6 Nisan Pazartesi Tarifa-Cebeli Tarık-Marbella
Artık seyahatimizin son gününe gelmiştik. Kahvaltıdan sonra bavullarımızı toplayarak otelden ayrıldık. Bu kez organizatörlerimiz yer değişmiş ve Mehmet Sılay bizim otobüsteydi. Kendisinden güzel türküler, fıkralar dinledik. Hatta Türkçe söz yazılmış orjinali burayla ilgili arapça ve türkçe karışık bir şarkıda dinledik. Tahminen bir saatlik bir yolculuktan sonra Tarifa ya geldik.

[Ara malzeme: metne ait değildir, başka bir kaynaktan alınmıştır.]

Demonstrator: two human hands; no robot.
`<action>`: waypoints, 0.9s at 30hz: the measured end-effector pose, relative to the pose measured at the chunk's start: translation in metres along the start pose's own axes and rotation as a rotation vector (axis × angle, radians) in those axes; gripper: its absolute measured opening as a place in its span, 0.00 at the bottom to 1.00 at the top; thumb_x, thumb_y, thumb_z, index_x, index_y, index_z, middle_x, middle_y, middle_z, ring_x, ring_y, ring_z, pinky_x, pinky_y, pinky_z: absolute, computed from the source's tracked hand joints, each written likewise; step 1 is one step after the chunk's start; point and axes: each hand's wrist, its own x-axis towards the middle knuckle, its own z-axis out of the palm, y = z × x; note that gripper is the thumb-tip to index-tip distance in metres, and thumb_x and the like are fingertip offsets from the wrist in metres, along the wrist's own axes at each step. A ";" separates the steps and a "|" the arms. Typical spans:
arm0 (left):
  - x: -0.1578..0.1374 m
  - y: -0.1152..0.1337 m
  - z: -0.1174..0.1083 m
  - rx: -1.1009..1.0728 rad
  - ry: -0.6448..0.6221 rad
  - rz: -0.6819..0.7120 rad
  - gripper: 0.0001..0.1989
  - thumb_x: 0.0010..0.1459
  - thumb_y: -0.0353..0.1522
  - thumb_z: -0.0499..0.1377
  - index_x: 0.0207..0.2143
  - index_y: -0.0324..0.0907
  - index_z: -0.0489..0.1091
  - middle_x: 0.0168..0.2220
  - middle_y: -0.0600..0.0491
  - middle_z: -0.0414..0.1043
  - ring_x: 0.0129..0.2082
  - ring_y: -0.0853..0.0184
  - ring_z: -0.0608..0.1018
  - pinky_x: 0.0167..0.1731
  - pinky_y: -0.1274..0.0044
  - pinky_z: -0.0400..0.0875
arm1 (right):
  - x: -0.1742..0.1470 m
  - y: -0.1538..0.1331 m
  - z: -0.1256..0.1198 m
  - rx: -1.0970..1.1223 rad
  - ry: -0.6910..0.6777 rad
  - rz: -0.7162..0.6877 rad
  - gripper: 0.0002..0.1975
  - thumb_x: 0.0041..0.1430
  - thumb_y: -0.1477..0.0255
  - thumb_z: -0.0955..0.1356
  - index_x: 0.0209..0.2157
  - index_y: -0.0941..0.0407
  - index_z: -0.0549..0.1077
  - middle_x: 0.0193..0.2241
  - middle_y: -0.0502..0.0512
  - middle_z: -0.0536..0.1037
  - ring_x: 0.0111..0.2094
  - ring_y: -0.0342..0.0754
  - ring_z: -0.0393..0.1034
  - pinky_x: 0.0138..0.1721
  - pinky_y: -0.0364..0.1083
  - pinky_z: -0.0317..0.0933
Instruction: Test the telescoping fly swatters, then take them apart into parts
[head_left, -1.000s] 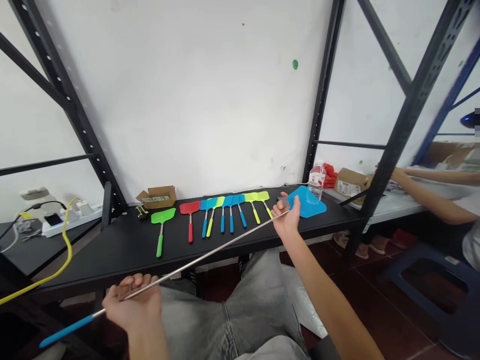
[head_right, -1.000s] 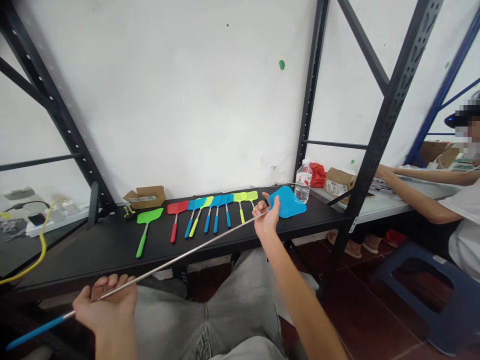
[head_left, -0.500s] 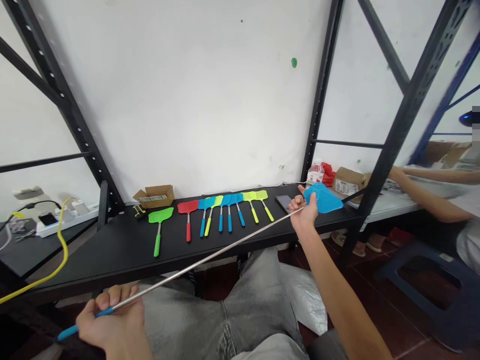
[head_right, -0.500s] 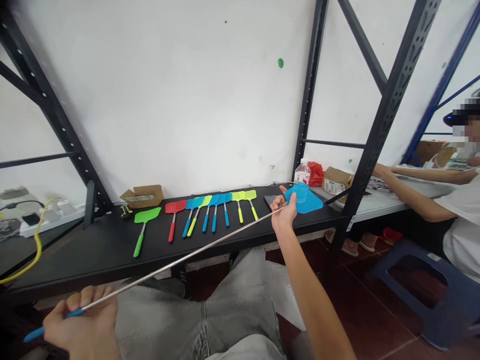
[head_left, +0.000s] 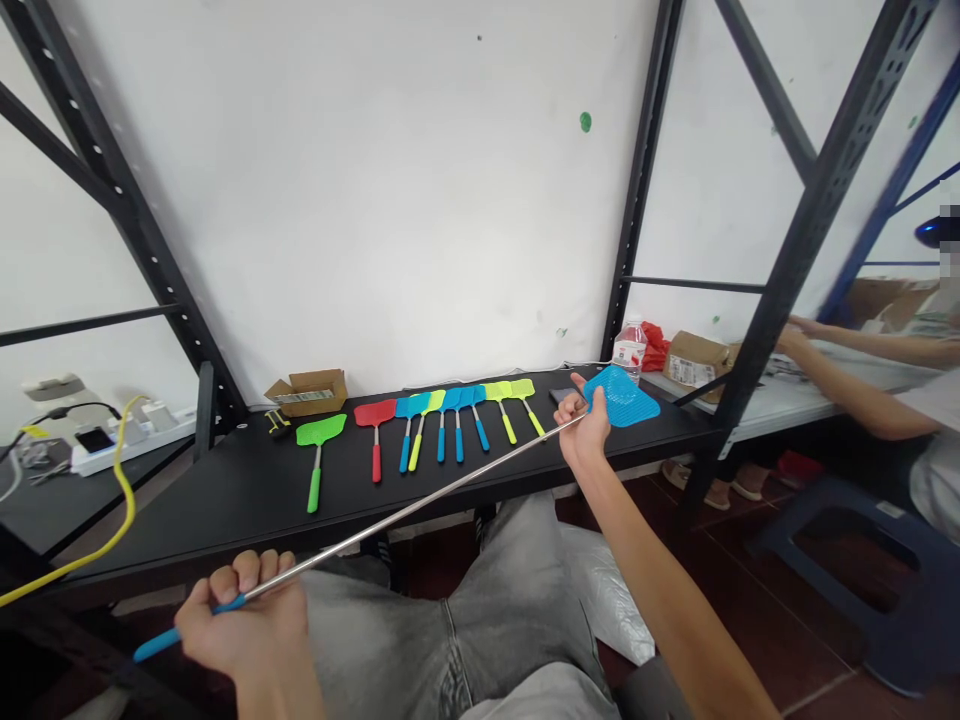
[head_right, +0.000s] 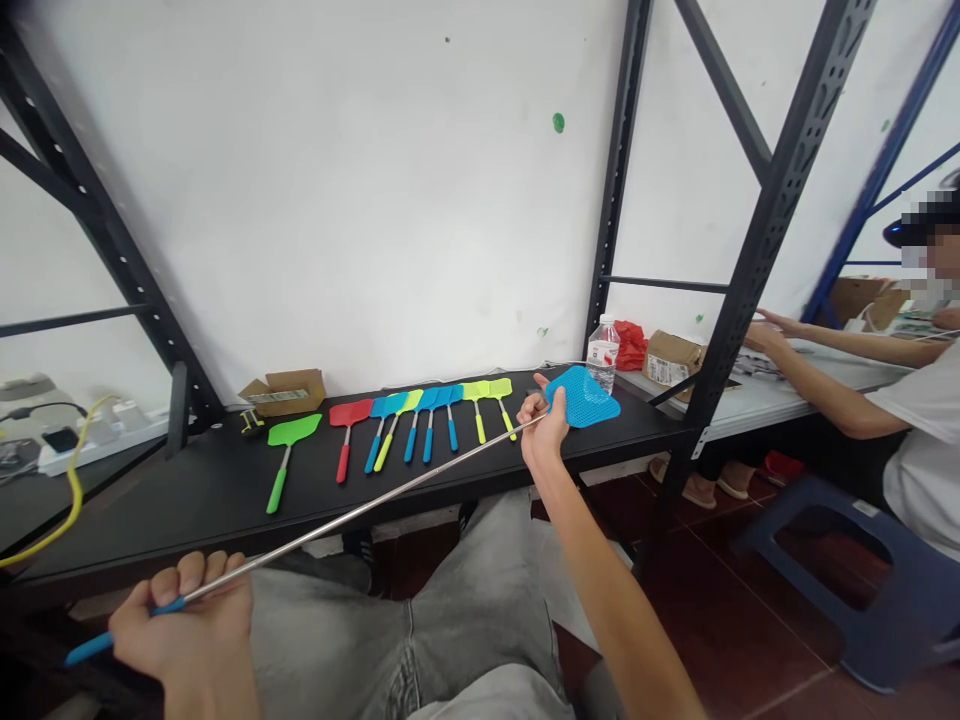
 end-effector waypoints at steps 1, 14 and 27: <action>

Limanın kıyısında otobüsten inip yarım saatlik kısa bir şehir turu yaptık. İspanya ya daha Tarık bin Ziyad dan 1 yıl önce 500 kişilik keşif grubuyla çıkarma yapan TARİF BİN MALİK in adından dolayı Tarifa dendiğini öğrendik bu şehre.Kalesinde ve daracık sokaklarında dolaştık.Bir kafede kahve içtik.
Geriye dönüşte bu kez Cebeli Tarık a uğradık. Tarık bin ZİYAD ın gemileri yaktığı sahilde,tarık kayasının önünde fotoğraflar çektik.Şiddetli rüzgarın azizliğinden fazla vakit geçiremedik.
Bu kahramanların aziz ruhlarına fatihalar gönderdik. Burada bir şey daha öğrendik.İngilizlere ait,sadece İngiliz vizesiyle girilebilen,boğazı kontrol eden Tarık kayasının yanında bir şehrin varlığı hepimizi şaşırttı.Yol üzerinde giriş yapabilmek için sıra bekleyen uzun araç kuyruğunun yanından geçtik.İngiliz hala İngilizliğini sürdürüyor demek diye düşündük.
Marbella ya gelmeden ikindi namazları için Kral Fahd ın yazlığının yanına yaptırdığı Camii yegeliyoruz.Daha önce de bahsetmiştik Malaga ve özellikle Marbella İspanyanın,avrupanın hatta Doğunun daha doğrusu dünyanın bütün zenginlerinin villalarının bulunduğu bir tatil beldesi.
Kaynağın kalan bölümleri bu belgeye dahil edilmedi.